Throughout his career, Sanchez has seemed most comfortable as a right-sided forward. At Udinese, he was more of a pure winger, whereas at Barcelona he functioned as one component of a more fluid front three.
Playing from the right he could dart infield to exchange positions with the false nine, a certain Lionel Messi. In this summer’s World Cup, his partnership with Mauricio Isla down the right flank was one of the most successful in the tournament. Sanchez occupied an unusual position for Chile. Neither a winger nor a striker, he floated dangerously in the channel between the full-back and the centre-back. That made him difficult to mark and subsequently difficult to stop.
At the start of the season, Sanchez is likely to play a similar role for Arsenal. When the season gets underway, he is the obvious choice to line up on the right side of Arsenal’s attack, with Olivier Giroud retaining his spot in the centre. Santi Cazorla will cut in from the left to assist Mesut Ozil with the task of providing ammunition for the Chilean and the Frenchman.
However, there is another player who will hope to occupy that position once he completes his recuperation from injury. Theo Walcott enjoys playing in similar territory, feeding off Giroud’s knock-downs and making darting diagonal runs across the penalty area. Once Walcott is back in contention, Sanchez may have to seek another spot in the team.
There’s always the left wing. It’s not a position Sanchez has filled with any regularity, but he has the capacity. Against Brazil in the World Cup, Squawka’s heat map shows how Sanchez was regularly asked to drop out to that flank to hold the ball up for a tiring Chile side.
It’s possible that Arsene Wenger could opt to play one of Sanchez and Walcott on each flank, with each player having the potential to either sprint to the byline or move in to the penalty box to supplement Giroud.

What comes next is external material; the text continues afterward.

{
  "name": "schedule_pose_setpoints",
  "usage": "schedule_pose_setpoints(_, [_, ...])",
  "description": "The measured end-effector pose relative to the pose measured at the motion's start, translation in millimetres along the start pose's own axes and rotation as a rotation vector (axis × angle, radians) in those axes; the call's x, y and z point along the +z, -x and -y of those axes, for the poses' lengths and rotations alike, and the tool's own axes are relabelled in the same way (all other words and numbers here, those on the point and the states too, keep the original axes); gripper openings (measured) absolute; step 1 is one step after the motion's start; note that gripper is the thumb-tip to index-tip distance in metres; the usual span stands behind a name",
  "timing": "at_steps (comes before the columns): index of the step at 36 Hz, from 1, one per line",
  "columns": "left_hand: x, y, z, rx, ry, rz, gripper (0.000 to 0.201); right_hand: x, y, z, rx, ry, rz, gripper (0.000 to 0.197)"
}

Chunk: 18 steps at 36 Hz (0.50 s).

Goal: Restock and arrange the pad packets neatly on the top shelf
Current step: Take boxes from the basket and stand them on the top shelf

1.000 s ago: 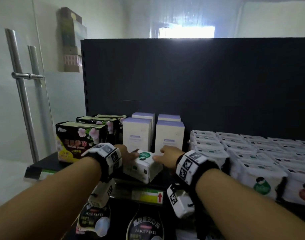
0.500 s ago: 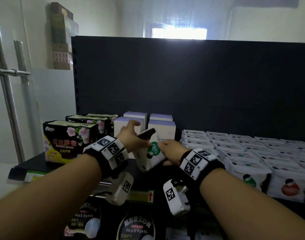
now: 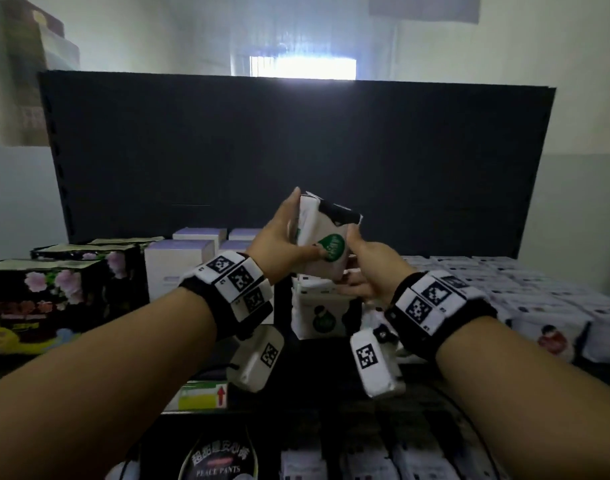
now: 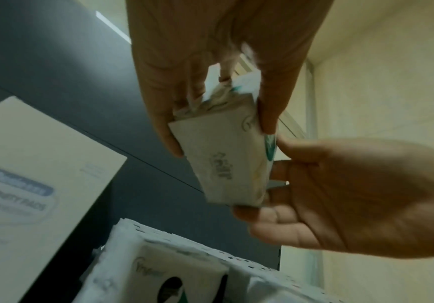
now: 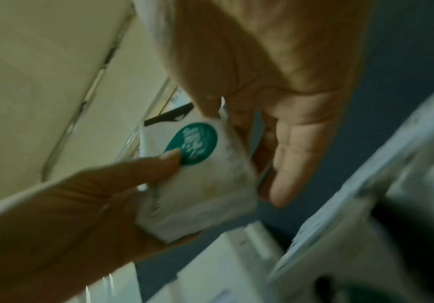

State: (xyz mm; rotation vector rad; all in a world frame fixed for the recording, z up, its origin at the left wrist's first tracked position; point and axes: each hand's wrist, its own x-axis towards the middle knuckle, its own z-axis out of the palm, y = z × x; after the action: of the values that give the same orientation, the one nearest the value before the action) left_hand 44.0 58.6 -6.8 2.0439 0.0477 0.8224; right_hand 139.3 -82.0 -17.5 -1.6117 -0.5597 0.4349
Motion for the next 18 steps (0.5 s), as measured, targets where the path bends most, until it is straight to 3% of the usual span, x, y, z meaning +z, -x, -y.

However, Wenger may feel that setup lacks balance. He has often been reticent to field both Walcott and Lukas Podolski on the flanks as it can render his team too attack-minded. As a rule, he prefers one of his wingers to be a non-axial playmaker, such as Cazorla.
In the long-run, Sanchez may find himself following the Thierry Henry path of being converted from wide man to central striker. He played in that manner for Chile against England at Wembley in 2013, and he was incredibly effective. Some have questioned his ability to hold off burly Premier League defenders, but he coped admirably against Gary Cahill and Phil Jones on that cold November night.
Spanish football expert Graham Hunter recently wrote of Sanchez on his Paddy Power blog:
For Chile he’s a leader up front – his decisions take precedence over those around him, his runs are fed with passes, he’s the lone wolf. That suits him.
If Sanchez thrives when he’s the main man, Wenger might be inclined to give him a similar degree of responsibility at Arsenal and play him through the middle. Leaving out Giroud would necessitate a shift in style, but it’s one that could bring the best out of both Sanchez and Ozil.
At times last season, Ozil looked frustrated by Giroud’s inability to run in behind to meet his through-balls. That’s not a problem Sanchez has. He can run all day, and at quite the pace.
If Luis Suarez can thrive as a centre-forward in England, Sanchez can too. The Chilean shares the Uruguayan’s capacity for relentless movement and immaculate close control. Arguably, he has greater upper body power. If he can show the same consistency in his finishing he did in his final season for Barcelona, Sanchez could be a star striker in the Premier League.
Assuming David Ornstein of the BBC is correct and Arsenal complete the signing of Newcastle full-back Mathieu Debuchy, Arsenal could eventually line up like this next season:
One thing is certain: Wherever Sanchez plays he will make for exhilarating viewing.